Centre for International Health
PhD Candidates

Susanna Myrnerts Höök: Helping Neonates Survive the First Day of Life

Susanna Myrnerts Höök is a Paediatric Specialist from the Sachs' Children and Youth Hospital, Stockholm, Sweden. The last 4 years she has been involved in research projects focusing on neonatal resuscitation in Kampala, Uganda, a low-resource setting. The work led her to start a PhD September 2016.

Susanna Myrnerts Höök and first NeoSupra trial patient
Susanna Myrnerts Höök

Main content

Myrnerts Höök’s PhD project is entitled, “mHealth and New Ways to Support Performance and Decision-making during Neonatal Resuscitation”.


The “Golden Minute”

The "Golden Hour" of neonatal life is defined as the first hour of post-natal life. It is based on the first critical hour concept in adult trauma situations. For neonates, however, every minute is important. Within one minute of birth, a baby should be breathing well or should be ventilated with a bag and mask. The “Helping Baby Breathe” (HBB) programme has adopted the Golden Minute as its credo. HBB identifies the steps that a birth attendant must take immediately after birth to evaluate the baby and stimulate breathing.


Breathing = Survival

Successful resuscitation could prevent a large proportion of early neonatal deaths (first week of life) and could improve the outcomes of neonates surviving birth asphyxia. A number of programmes focus on neonatal survival issues in resource-limited settings. The HBB programme emphasizes skilled attendance at birth and basic newborn care. The cornerstone of its training is to teach appropriate ventilation skills.

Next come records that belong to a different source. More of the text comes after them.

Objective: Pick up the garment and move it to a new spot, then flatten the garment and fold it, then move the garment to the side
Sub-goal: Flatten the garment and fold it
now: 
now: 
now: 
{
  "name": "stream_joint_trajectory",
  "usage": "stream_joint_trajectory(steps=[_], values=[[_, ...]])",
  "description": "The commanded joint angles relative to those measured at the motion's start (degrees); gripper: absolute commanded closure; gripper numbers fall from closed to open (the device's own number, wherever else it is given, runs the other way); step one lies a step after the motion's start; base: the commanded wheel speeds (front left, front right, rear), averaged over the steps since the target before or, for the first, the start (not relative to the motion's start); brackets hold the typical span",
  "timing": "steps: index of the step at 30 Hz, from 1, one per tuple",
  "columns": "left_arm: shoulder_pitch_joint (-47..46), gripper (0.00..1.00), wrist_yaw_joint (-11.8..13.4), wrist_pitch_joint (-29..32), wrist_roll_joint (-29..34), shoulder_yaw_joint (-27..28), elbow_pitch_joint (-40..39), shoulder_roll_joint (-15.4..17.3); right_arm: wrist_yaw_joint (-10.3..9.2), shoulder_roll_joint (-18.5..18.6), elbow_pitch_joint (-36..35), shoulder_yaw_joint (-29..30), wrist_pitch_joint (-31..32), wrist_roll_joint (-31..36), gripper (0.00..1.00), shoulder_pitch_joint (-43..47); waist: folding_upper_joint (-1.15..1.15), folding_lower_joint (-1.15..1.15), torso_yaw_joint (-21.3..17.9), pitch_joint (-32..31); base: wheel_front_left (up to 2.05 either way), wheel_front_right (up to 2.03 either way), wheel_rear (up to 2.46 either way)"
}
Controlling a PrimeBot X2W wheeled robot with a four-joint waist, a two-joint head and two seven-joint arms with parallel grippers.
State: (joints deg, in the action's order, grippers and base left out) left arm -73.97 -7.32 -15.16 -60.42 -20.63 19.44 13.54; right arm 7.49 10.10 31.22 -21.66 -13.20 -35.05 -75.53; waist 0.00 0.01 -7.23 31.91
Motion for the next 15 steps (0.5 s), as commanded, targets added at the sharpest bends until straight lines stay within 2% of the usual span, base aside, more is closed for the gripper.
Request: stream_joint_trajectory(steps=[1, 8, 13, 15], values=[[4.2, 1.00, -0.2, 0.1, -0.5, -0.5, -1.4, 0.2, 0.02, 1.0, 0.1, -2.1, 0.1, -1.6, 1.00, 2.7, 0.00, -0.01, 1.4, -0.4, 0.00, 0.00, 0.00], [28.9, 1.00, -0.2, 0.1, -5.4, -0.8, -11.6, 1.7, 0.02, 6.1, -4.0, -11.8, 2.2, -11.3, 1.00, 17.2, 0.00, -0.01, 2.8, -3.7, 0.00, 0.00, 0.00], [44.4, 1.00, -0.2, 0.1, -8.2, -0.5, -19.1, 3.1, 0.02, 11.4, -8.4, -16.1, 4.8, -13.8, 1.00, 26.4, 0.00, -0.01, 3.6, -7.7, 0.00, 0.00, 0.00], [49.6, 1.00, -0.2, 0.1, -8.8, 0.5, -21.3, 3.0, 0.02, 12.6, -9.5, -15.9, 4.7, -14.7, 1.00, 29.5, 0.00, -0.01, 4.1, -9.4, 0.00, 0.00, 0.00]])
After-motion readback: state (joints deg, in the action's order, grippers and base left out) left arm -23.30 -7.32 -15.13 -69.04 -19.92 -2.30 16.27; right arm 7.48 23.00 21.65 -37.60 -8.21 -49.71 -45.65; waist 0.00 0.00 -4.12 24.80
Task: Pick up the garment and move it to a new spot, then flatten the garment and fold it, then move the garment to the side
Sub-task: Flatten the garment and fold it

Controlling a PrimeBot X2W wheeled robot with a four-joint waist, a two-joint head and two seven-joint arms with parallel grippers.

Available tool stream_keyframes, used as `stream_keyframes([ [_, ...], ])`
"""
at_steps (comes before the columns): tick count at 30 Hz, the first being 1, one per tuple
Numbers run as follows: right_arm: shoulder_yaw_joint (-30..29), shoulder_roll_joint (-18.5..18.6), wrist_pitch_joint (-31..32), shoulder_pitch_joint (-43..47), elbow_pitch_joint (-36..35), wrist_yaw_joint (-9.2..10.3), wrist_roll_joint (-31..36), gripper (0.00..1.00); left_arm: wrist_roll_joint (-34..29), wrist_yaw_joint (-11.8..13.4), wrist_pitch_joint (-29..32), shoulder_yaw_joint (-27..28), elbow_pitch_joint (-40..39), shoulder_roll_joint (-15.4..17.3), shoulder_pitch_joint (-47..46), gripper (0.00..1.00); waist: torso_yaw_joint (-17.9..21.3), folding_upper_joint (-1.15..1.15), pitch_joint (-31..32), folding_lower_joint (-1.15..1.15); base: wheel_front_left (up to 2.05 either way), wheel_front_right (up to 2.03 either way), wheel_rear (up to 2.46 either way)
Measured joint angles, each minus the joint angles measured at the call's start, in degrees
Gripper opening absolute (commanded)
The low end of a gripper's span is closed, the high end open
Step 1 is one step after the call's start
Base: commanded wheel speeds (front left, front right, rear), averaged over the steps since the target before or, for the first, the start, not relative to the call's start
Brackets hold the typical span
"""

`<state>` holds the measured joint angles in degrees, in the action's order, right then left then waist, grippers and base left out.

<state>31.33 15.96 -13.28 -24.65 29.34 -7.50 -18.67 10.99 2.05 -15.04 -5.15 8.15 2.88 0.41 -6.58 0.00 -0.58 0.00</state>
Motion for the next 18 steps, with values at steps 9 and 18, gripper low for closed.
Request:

Providing effective positive pressure ventilation is the single most important component of successful neonatal resuscitation. A correct ventilation rate can be managed using a bag and mask, or by using a laryngeal mask, which is a supraglottic airway device that keeps a patient's airway open during anaesthesia or resuscitation.

Myrnerts Höök and another CIH PhD student, Nicolas Pejovic, are researchers in a large clinical trial comparing the 2 ventilation methods. The trial, Neonatal Resuscitation with Supraglottic Airway Trial (NeoSupra trial), is led by Myrnerts Höök’s PhD supervisor, Professor Thorkild Tylleskär. Learn more about NeoSupra.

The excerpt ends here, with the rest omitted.